Collection entries
◆ ◆ ◆ ◆

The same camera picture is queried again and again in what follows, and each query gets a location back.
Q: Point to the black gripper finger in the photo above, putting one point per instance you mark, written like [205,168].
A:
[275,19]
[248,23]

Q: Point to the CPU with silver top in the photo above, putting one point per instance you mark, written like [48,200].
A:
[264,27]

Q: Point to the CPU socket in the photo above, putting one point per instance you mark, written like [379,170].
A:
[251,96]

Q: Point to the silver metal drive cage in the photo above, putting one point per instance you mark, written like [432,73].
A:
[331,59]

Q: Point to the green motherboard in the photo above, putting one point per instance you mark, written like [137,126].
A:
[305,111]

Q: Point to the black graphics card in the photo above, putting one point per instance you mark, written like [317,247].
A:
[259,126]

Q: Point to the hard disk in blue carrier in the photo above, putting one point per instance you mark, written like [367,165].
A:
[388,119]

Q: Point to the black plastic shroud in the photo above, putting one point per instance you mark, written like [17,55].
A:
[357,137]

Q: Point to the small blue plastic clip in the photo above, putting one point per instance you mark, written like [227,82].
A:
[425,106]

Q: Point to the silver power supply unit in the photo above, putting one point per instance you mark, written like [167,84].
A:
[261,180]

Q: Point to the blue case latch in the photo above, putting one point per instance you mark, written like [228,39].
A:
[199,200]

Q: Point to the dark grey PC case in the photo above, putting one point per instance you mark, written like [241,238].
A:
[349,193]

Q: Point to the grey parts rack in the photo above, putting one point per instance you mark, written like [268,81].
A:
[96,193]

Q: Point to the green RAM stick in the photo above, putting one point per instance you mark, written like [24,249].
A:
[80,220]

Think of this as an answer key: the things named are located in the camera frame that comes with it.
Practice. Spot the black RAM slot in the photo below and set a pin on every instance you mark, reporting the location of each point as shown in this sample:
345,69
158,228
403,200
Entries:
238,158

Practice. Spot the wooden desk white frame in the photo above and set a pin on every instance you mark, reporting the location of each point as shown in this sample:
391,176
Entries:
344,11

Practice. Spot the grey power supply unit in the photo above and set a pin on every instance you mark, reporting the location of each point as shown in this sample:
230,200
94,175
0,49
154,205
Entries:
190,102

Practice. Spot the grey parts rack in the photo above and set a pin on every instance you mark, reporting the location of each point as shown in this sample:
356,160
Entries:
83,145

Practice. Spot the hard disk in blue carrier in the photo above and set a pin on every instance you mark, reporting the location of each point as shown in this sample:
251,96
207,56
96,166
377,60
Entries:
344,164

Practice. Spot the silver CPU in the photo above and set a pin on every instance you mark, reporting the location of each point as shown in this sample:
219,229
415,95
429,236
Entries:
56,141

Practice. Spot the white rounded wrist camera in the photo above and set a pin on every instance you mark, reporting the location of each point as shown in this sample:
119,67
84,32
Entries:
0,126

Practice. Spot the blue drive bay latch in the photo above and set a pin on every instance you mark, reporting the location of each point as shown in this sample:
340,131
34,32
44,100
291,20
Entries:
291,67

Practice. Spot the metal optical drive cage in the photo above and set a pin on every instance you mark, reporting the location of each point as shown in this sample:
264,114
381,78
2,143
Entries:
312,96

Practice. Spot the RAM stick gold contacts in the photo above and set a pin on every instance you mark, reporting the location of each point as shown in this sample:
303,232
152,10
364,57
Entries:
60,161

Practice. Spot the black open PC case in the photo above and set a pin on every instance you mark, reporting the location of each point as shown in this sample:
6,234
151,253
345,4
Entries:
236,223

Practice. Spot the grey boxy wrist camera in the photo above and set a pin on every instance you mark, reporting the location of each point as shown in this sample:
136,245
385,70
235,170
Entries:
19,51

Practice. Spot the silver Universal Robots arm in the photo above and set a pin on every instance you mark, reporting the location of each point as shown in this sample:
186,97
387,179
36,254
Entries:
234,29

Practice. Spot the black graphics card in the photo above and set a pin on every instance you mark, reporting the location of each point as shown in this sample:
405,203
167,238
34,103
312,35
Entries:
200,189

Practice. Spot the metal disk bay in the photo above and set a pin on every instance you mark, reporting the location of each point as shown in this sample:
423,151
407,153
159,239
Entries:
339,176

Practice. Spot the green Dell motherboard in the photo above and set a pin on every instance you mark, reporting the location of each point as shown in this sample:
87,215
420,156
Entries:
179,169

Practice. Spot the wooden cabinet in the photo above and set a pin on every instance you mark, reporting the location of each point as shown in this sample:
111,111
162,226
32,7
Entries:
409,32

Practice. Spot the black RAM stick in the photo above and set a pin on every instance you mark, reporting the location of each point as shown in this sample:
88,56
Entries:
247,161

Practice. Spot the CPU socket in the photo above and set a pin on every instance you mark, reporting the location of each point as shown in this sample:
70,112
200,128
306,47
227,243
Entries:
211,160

◆ ◆ ◆ ◆

• _What you are asked to do_: Copy the records exactly, keeping every word in place.

• _Task result_:
The same camera picture is queried again and again in what follows, and each query gets a location back.
Q: Point to the black gripper finger in the photo above, putting one point per instance you mark, written like [205,168].
A:
[275,19]
[248,23]

Q: Point to the CPU with silver top in the photo above, putting one point per instance you mark, written like [48,200].
A:
[264,27]

Q: Point to the CPU socket in the photo above, putting one point per instance you mark, written like [379,170].
A:
[251,96]

Q: Point to the silver metal drive cage in the photo above, putting one point per instance you mark, written like [432,73].
A:
[331,59]

Q: Point to the green motherboard in the photo above, putting one point per instance you mark, written like [137,126].
A:
[305,111]

Q: Point to the black graphics card in the photo above, putting one point per instance you mark, written like [317,247].
A:
[259,126]

Q: Point to the hard disk in blue carrier in the photo above, putting one point per instance you mark, written like [367,165].
A:
[388,119]

Q: Point to the black plastic shroud in the photo above, putting one point per instance you mark, written like [17,55].
A:
[357,137]

Q: Point to the small blue plastic clip in the photo above, putting one point per instance you mark, written like [227,82].
A:
[425,106]

Q: Point to the silver power supply unit in the photo above, putting one point per instance you mark, written like [167,84].
A:
[261,180]

Q: Point to the blue case latch in the photo above, putting one point per instance you mark, written like [228,39].
A:
[199,200]

Q: Point to the dark grey PC case in the photo above, putting one point per instance you mark, written like [241,238].
A:
[349,193]

Q: Point to the grey parts rack in the photo above, putting one point per instance you mark, written like [268,81].
A:
[96,193]

Q: Point to the green RAM stick in the photo above, putting one point per instance you mark, written like [24,249].
A:
[80,220]

Think of this as an answer key: the things named are located in the camera frame that comes with it.
Practice. Spot the black RAM slot in the photo below and set a pin on every instance you mark, reporting the location of each point as shown in this sample:
345,69
158,228
403,200
Entries:
238,158

Practice. Spot the wooden desk white frame in the photo above and set a pin on every instance you mark, reporting the location of each point as shown in this sample:
391,176
Entries:
344,11

Practice. Spot the grey power supply unit in the photo above and set a pin on every instance you mark, reporting the location of each point as shown in this sample:
230,200
94,175
0,49
154,205
Entries:
190,102

Practice. Spot the grey parts rack in the photo above and set a pin on every instance you mark, reporting the location of each point as shown in this sample:
356,160
Entries:
83,145

Practice. Spot the hard disk in blue carrier in the photo above and set a pin on every instance you mark, reporting the location of each point as shown in this sample:
251,96
207,56
96,166
377,60
Entries:
344,164

Practice. Spot the silver CPU in the photo above and set a pin on every instance you mark, reporting the location of each point as shown in this sample:
219,229
415,95
429,236
Entries:
56,141

Practice. Spot the white rounded wrist camera in the photo above and set a pin on every instance you mark, reporting the location of each point as shown in this sample:
119,67
84,32
Entries:
0,126

Practice. Spot the blue drive bay latch in the photo above and set a pin on every instance you mark, reporting the location of each point as shown in this sample:
340,131
34,32
44,100
291,20
Entries:
291,67

Practice. Spot the metal optical drive cage in the photo above and set a pin on every instance you mark, reporting the location of each point as shown in this sample:
264,114
381,78
2,143
Entries:
312,96

Practice. Spot the RAM stick gold contacts in the photo above and set a pin on every instance you mark, reporting the location of each point as shown in this sample:
303,232
152,10
364,57
Entries:
60,161

Practice. Spot the black open PC case in the photo above and set a pin on every instance you mark, reporting the location of each point as shown in this sample:
6,234
151,253
345,4
Entries:
236,223

Practice. Spot the grey boxy wrist camera in the photo above and set a pin on every instance you mark, reporting the location of each point as shown in this sample:
136,245
385,70
235,170
Entries:
19,51

Practice. Spot the silver Universal Robots arm in the photo above and set a pin on every instance you mark, reporting the location of each point as shown in this sample:
186,97
387,179
36,254
Entries:
234,29

Practice. Spot the black graphics card in the photo above and set a pin on every instance you mark, reporting the location of each point as shown in this sample:
405,203
167,238
34,103
312,35
Entries:
200,189

Practice. Spot the metal disk bay in the photo above and set a pin on every instance you mark, reporting the location of each point as shown in this sample:
423,151
407,153
159,239
Entries:
339,176

Practice. Spot the green Dell motherboard in the photo above and set a pin on every instance you mark, reporting the location of each point as shown in this sample:
87,215
420,156
Entries:
179,169

Practice. Spot the wooden cabinet in the photo above and set a pin on every instance you mark, reporting the location of each point as shown in this sample:
111,111
162,226
32,7
Entries:
409,32

Practice. Spot the black RAM stick in the photo above and set a pin on every instance you mark, reporting the location of each point as shown in this sample:
88,56
Entries:
247,161

Practice. Spot the CPU socket in the photo above and set a pin on every instance you mark, reporting the location of each point as shown in this sample:
70,112
200,128
306,47
227,243
Entries:
211,160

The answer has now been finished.